U.S. Consulate General Chiang Mai is a one of a quickly diminishing number of historic properties serving as diplomatic posts for the United States government overseas. In an era of non-descript office blocks, the Consulate evokes an earlier time of pergolas draped in riotous explosions of bougainvillea, the subtle scent of frangipani, and the gentle breeze of a slowly turning ceiling fan. Once the royal residence of the last prince of Northern Thailand, Chao Kaew Nawarat, the history of the Consulate allows its staff to justifiably say they work in a very special place.
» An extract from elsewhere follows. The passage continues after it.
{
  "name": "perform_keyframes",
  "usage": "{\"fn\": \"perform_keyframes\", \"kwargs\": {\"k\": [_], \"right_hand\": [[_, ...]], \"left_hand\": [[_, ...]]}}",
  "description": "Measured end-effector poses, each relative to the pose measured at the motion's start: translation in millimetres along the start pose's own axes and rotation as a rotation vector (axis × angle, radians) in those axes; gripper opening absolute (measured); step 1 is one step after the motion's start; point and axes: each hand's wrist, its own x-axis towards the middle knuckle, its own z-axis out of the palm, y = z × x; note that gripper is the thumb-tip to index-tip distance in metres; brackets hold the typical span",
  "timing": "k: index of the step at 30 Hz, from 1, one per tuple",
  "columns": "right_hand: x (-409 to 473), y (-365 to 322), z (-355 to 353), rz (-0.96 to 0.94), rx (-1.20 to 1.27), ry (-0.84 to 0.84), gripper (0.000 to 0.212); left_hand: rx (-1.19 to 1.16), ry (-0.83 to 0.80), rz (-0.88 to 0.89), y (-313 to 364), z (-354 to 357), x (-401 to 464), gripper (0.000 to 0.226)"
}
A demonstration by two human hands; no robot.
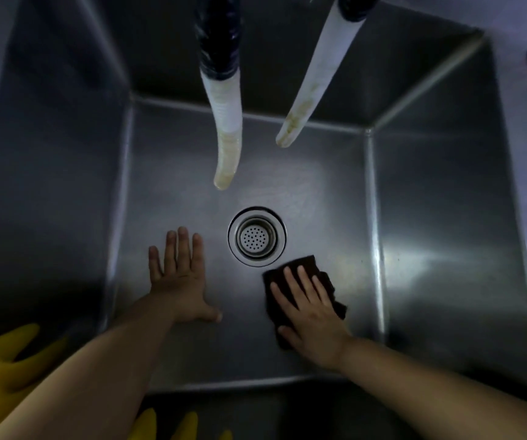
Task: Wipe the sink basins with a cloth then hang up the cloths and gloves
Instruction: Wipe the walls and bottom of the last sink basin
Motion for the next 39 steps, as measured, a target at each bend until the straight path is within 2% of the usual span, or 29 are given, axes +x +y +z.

Previously known as the Chedi Ngarm, or Beautiful Pagoda Palace, the Consulate grounds have a number of distinct historic buildings, some over 100 years old. The first royal notable to take up residence was Chao Dara Rasmi, Princess Consort of His Majesty King Chulalongkorn, Rama V. In 1914, four years after the death of Rama V, Princess Dara Rasmi returned to her family home of Chiang Mai and resided in a teak house located within the compound. She later moved to another residence in the nearby village of Mae Rim and her brother Major General Chao Kaew Nawarat, the ninth and last Prince of the Northern Thai Lanna Chuen Jet Ton dynasty, moved into the royal compound. Prince Kaew Nawarat built a house on the grounds of the royal compound in 1923 as a wedding gift to his daughter Chao Siriprakai Na Chiengmai. In 1926 Princess Siriprakai’s home would host the visit of the ill-fated Majesty King Prapoklao, who was later deposed in 1934, and Queen Ram Pai Panni. Consulate staff and the sections of the consulate’s communications center presently occupy that residence.
The happiness of the King and Queen’s visit would be soon forgotten in 1933 because of the death of Princess Dara Rasmi. Her coffin lay in state at the Chedi Ngarm Palace from December 1933 to April 1934. Later that same year, Prince Kaew Nawarat would replace the old teak residence with a new home, now the Consul General’s residence. The house, designed by an Italian architect, was built in the then popular Anglo-Burmese style. A Chinese-style sala, or pavilion was also built. The sala now serves as the waiting room and offices of the Consular section. Prince Kaew Nawarat was not able to enjoy his new home for long as he died in June 1939. His body lay in state in the sala from June to July 1939, in the same place that today’s applicants for visas and citizen services wait.
The death of Prince Kaew Nawarat closed a chapter on the history of the royal residence. The government of Siam no longer recognized the semi-autonomous principality of northern Thailand, once part of the great kingdom of Lanna that had been founded in 1296 by King Mengrai. The central government established direct control from Bangkok and the Chedi Ngam property was sold to the Office of the Royal Crown Properties.
In September 1, 1950, a new chapter of the history began with the signing by U.S. Ambassador Edwin F. Stanton and Thai Deputy Minister of Finance Sawet Piamphongsarn of a lease for Chedi Ngarm Palace and grounds. The Consulate still maintains its lease with the Office of Royal Crown Properties.
Through the diligent efforts of Consul Harlen Y.M. Lee (in office from 1982-1985), the Consulate became a Consulate General in 1986 and it continued its close association with Thai royalty. In January 2003, the Consulate had the privilege to host the visit of Her Royal Highness Princess Sirindhorn.
With Foreign Service life requiring constant moving from post to post and the growing homogeneity of the mission buildings, few Foreign Service officers gain any sense of attachment to or appreciation for the offices in which they work. At the U.S. Consulate General in Chiang Mai, the beauty and history of the classic teak buildings serve as a reminder of how fortunate the Consulate staff is to work in a former royal residence.